Still, 2021 should be a year of small victories, each one inching us back toward pre-pandemic life. Nightly spoke with two vaccine experts, Mark Slifka at the Oregon National Primate Research Center and Peter Hotez at the Baylor College of Medicine, to get their take on how the year may play out.

January: The Moderna and Pfizer vaccines each require two doses, taken three or four weeks apart. The first dose isn’t likely to confer immunity, so the first batch of health care workers won’t be fully vaccinated until early next year.
— Signs of normalcy: None. Holiday gatherings from December and early January will continue to accelerate the outbreak, leading to elevated hospitalizations and deaths.

February: Vaccine supplies will still be limited. The CDC recommended today that long-term care residents should be prioritized along with health care workers.
— Signs of normalcy : The Super Bowl will likely continue as scheduled on Feb. 7 in Tampa, but the Biden administration and state health officials will probably warn people against throwing watch parties at their homes.

March: States are charged with distributing still-limited supplies of the vaccines and determining which adults get high priority. Those over the age of 65 are expected to be at the top of the list. More data about the safety and efficacy of vaccines should be available from people who got the vaccine in December and January, including whether either vaccine causes major side effects in adults, Slifka said.
— Signs of normalcy: March Madness, the college basketball tournament that was canceled in 2020, will get under way in a bubble in Indianapolis.
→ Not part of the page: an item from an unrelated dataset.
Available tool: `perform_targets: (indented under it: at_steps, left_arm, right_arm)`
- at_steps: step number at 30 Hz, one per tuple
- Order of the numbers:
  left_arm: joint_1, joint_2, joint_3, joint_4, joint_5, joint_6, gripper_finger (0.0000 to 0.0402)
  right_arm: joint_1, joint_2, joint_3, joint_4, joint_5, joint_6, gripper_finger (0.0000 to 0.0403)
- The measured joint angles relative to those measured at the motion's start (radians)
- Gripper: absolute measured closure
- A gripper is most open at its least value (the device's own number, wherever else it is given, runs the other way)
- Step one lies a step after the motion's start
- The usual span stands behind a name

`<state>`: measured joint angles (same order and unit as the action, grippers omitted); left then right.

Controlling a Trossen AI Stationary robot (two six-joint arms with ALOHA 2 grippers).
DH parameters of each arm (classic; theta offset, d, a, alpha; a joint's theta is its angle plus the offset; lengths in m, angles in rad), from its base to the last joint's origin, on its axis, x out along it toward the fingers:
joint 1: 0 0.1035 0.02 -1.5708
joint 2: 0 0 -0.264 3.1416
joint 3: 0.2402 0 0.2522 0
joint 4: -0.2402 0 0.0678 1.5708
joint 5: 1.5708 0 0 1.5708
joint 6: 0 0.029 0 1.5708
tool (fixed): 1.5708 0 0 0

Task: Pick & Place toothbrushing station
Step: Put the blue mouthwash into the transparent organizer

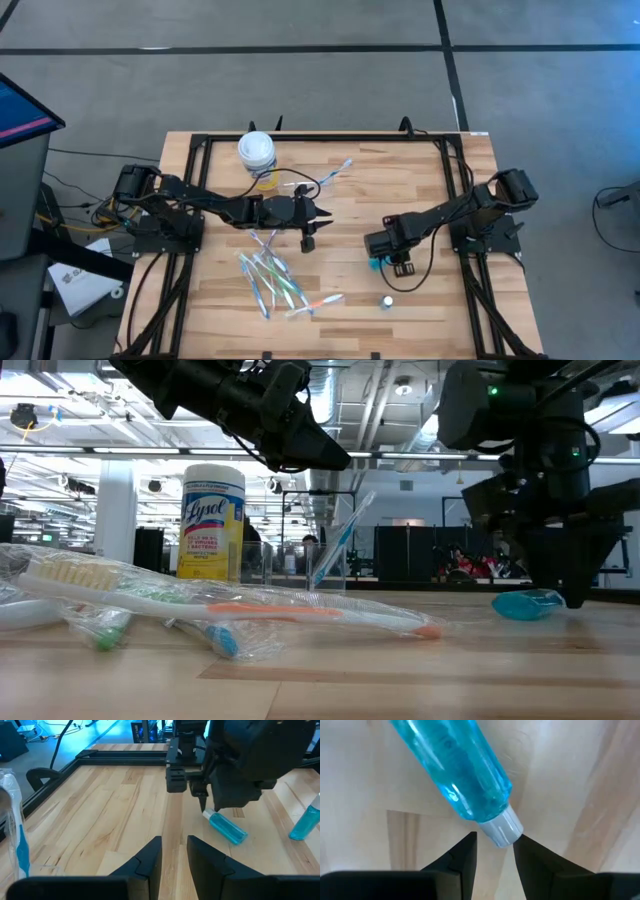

But most of us will be watching Eddie Murphy in Coming 2 America at home rather than venturing out to theaters.

April: By now two additional vaccine candidates, from AstraZeneca and Johnson & Johnson, could get emergency use authorization from the FDA. Public health experts also expect to see additional therapies get EUA from the FDA, further reducing Covid deaths.
— Signs of normalcy: Major League Baseball has scheduled opening day for April 1, and the season could go smoothly if the vaccine proves to be effective, Hotez said.

May: Anthony Fauci has said that most adult Americans could get a Covid vaccine by this month. States should have worked out distribution problems by now, though there are risks that a rollout could be botched. A bad batch of the polio vaccine ended up paralyzing about 200 kids and killing 10 in 1955.
— Signs of normalcy: High school and college graduations could be back on — though they will still be socially distanced and masked.

June, July and August: We should start to learn how well vaccines work to not just keep people from getting Covid, but also whether they keep people from spreading Covid.
— Signs of normalcy: The paralyzing terror of not knowing whether you or a family member will end up in an intensive care unit from a shopping trip or a dinner party will start to lift. Air travel will pick up.

September: By next fall, drugmakers will have a year of safety data on Covid vaccinations. This data will help answer a key question: whether a vaccine confers longer-term immunity. With several companies producing vaccines, there’ll also be more information on which vaccines are most effective for different groups such as the elderly, those with certain conditions and kids.
— Signs of normalcy: Fauci has said that NFL stadiums could be full by next September.

October: Happy Halloween? Goldman Sachs analysts are predicting that vaccinations will be available to kids by next October. Right now drug companies have not yet tested Covid vaccines on children under the age of 12 (or pregnant women), saying they want to wait until there’s more safety data available for adults.
— Signs of normalcy: Schools will close because of snow storms and not Covid outbreaks and kids can go trick or treating.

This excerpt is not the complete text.